Problem to work on.
How do the lines below between the ones holding "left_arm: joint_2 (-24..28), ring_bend" and "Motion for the", inclusive, read? Give them again exactly, with no other lines.

⁂

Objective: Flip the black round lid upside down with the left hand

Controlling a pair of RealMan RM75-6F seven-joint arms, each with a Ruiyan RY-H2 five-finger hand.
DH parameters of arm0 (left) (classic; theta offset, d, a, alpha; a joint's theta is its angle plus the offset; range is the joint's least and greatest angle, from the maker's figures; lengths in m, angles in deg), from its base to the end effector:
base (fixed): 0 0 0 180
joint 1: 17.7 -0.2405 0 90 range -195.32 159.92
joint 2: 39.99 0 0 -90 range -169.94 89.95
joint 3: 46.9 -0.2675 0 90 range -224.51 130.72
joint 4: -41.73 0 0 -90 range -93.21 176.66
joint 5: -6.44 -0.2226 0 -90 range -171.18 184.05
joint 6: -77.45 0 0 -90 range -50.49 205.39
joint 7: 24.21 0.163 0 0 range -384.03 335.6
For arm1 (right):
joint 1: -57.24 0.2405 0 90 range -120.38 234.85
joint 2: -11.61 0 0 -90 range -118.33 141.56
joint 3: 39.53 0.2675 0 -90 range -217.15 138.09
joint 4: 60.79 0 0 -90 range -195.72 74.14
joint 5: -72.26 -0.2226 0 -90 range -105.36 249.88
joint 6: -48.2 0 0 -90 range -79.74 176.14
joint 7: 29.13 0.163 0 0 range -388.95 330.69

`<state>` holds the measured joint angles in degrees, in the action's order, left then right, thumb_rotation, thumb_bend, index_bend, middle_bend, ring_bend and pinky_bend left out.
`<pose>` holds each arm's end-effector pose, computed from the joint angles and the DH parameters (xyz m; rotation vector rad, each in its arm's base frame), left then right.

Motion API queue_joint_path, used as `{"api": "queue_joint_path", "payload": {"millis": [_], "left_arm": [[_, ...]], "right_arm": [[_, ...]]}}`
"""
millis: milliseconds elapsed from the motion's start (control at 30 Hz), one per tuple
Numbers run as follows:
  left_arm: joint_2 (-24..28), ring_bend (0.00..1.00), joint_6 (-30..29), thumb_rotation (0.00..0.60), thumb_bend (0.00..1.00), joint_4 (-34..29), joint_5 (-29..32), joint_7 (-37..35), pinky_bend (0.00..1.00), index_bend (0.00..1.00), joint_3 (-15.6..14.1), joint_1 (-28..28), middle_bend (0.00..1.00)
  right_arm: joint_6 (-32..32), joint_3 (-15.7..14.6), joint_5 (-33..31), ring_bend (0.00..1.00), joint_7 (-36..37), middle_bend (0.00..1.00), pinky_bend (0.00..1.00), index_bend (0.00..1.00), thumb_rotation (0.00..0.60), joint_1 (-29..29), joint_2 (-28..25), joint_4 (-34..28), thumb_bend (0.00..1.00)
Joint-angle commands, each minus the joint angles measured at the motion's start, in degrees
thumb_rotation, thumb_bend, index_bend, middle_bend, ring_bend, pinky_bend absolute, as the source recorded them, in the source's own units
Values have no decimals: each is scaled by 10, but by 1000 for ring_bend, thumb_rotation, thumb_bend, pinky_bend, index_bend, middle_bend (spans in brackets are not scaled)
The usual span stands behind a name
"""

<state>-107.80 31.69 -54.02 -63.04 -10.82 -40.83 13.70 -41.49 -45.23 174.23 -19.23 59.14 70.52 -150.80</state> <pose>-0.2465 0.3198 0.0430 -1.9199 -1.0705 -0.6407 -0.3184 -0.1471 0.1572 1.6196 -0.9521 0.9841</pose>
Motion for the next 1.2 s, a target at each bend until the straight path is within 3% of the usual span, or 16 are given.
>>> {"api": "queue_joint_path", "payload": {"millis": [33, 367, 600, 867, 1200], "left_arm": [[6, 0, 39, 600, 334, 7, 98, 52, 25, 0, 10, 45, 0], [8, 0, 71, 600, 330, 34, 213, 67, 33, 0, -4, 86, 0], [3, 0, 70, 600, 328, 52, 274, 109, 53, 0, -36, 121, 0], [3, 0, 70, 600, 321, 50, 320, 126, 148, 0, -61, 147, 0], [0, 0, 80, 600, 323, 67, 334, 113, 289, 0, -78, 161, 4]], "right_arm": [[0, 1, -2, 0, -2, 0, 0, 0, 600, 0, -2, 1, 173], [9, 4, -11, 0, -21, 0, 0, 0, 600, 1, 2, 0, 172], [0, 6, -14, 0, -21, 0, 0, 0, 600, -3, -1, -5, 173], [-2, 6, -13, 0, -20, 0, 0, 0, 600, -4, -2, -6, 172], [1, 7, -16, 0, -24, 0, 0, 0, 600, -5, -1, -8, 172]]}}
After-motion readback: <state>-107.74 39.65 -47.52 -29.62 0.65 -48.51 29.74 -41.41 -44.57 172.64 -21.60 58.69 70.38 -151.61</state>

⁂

Solution to this task.
  left_arm: joint_2 (-24..28), ring_bend (0.00..1.00), joint_6 (-30..29), thumb_rotation (0.00..0.60), thumb_bend (0.00..1.00), joint_4 (-34..29), joint_5 (-29..32), joint_7 (-37..35), pinky_bend (0.00..1.00), index_bend (0.00..1.00), joint_3 (-15.6..14.1), joint_1 (-28..28), middle_bend (0.00..1.00)
  right_arm: joint_6 (-32..32), joint_3 (-15.7..14.6), joint_5 (-33..31), ring_bend (0.00..1.00), joint_7 (-36..37), middle_bend (0.00..1.00), pinky_bend (0.00..1.00), index_bend (0.00..1.00), thumb_rotation (0.00..0.60), joint_1 (-29..29), joint_2 (-28..25), joint_4 (-34..28), thumb_bend (0.00..1.00)
Joint-angle commands, each minus the joint angles measured at the motion's start, in degrees
thumb_rotation, thumb_bend, index_bend, middle_bend, ring_bend, pinky_bend absolute, as the source recorded them, in the source's own units
Values have no decimals: each is scaled by 10, but by 1000 for ring_bend, thumb_rotation, thumb_bend, pinky_bend, index_bend, middle_bend (spans in brackets are not scaled)
The usual span stands behind a name
"""

<state>-107.80 31.69 -54.02 -63.04 -10.82 -40.83 13.70 -41.49 -45.23 174.23 -19.23 59.14 70.52 -150.80</state> <pose>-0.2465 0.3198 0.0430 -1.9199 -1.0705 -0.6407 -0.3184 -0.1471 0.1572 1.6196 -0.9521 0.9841</pose>
Motion for the next 1.2 s, a target at each bend until the straight path is within 3% of the usual span, or 16 are given.

This exercise is now finished, and nothing remains to add.